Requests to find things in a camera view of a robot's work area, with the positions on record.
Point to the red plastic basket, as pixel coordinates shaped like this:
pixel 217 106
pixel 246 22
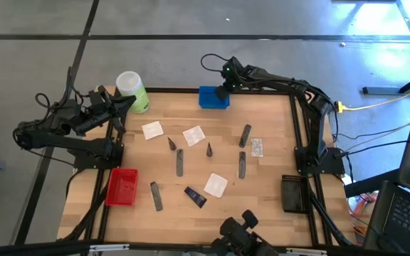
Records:
pixel 121 186

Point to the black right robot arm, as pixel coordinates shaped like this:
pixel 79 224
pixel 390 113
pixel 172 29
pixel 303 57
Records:
pixel 315 117

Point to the blue plastic basket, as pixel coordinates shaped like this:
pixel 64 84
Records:
pixel 206 101

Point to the dark blue squeeze tube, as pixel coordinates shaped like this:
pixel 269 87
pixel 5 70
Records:
pixel 195 197

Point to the white printed rectangular sachet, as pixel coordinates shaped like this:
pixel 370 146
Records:
pixel 257 147

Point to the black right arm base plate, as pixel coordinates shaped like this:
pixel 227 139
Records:
pixel 335 167

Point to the black support bar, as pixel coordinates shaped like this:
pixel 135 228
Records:
pixel 372 183

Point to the black desk leg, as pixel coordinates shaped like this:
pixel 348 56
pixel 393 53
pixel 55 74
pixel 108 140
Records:
pixel 379 91

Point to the green disinfecting wipes canister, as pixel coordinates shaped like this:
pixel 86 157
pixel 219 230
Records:
pixel 134 94

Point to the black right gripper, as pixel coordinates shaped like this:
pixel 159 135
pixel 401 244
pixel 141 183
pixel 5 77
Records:
pixel 233 76

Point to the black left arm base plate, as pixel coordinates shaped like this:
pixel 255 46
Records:
pixel 84 164

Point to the white square packet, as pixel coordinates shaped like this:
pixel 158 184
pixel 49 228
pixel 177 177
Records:
pixel 152 130
pixel 215 185
pixel 193 136

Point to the small dark cone tube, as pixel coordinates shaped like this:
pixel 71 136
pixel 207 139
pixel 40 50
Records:
pixel 171 144
pixel 209 151

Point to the black plastic basket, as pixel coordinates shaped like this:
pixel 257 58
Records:
pixel 294 193

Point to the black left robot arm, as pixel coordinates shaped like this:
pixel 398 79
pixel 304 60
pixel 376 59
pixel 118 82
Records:
pixel 66 143

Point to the black overhead beam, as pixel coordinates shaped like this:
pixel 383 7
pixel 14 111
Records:
pixel 30 250

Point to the black aluminium table frame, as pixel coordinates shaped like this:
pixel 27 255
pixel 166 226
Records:
pixel 173 90

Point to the dark grey strip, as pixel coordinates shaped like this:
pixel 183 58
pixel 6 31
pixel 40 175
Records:
pixel 245 136
pixel 242 165
pixel 156 196
pixel 179 163

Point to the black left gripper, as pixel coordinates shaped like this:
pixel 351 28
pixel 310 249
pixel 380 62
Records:
pixel 100 110

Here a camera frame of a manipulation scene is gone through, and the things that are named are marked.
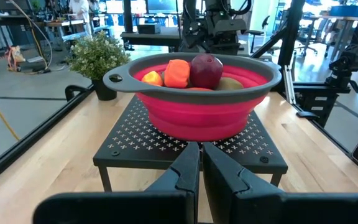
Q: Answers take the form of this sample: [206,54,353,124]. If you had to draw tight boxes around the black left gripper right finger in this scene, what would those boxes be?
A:
[202,142,358,224]

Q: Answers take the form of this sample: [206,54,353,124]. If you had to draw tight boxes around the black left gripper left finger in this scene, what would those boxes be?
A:
[32,141,201,224]

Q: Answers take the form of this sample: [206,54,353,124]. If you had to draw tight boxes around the dark red toy pomegranate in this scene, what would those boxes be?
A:
[190,53,224,90]

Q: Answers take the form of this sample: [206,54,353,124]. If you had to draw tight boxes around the orange toy mandarin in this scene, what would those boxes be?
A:
[163,58,191,89]

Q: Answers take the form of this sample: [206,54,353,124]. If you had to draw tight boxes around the brown toy kiwi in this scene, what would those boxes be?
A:
[214,77,244,91]

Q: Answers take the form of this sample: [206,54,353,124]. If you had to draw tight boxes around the small yellow-orange toy pear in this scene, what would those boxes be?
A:
[140,70,164,87]

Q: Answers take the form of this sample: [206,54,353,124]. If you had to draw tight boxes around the red colander with grey rim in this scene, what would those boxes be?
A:
[103,52,282,142]

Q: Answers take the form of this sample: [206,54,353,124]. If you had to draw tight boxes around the grey desk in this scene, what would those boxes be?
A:
[119,26,183,48]

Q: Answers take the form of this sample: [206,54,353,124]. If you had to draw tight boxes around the black perforated metal riser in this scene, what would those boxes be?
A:
[93,95,289,192]

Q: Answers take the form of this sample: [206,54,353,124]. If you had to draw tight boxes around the green plant in black pot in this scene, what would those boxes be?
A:
[68,30,131,101]

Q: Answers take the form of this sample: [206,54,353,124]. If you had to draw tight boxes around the person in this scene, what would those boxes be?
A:
[68,0,92,37]

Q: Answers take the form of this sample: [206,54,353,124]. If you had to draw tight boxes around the orange floor cart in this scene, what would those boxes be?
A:
[4,45,26,73]

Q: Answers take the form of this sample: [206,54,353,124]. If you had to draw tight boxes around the black camera stand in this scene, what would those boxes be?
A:
[250,0,306,94]

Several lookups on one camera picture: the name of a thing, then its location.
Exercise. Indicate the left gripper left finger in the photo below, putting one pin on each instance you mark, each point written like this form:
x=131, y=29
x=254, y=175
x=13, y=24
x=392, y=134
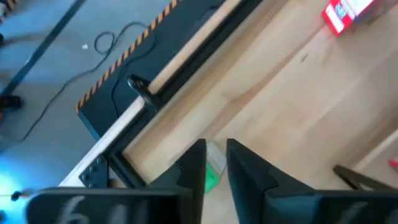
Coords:
x=140, y=205

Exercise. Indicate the black table frame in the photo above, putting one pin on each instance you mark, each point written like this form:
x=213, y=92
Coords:
x=93, y=175

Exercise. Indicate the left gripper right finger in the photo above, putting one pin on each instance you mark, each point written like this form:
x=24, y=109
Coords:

*ASSIGNED TASK*
Lines from the one containing "x=213, y=92" through the end of the entries above must be copied exactly; include both ends and no other lines.

*ANSWER TO THE EXERCISE*
x=213, y=92
Coords:
x=93, y=175

Exercise. Indicate the left gripper right finger in the photo above, putting one pin on each instance you mark, each point written like this form:
x=24, y=109
Coords:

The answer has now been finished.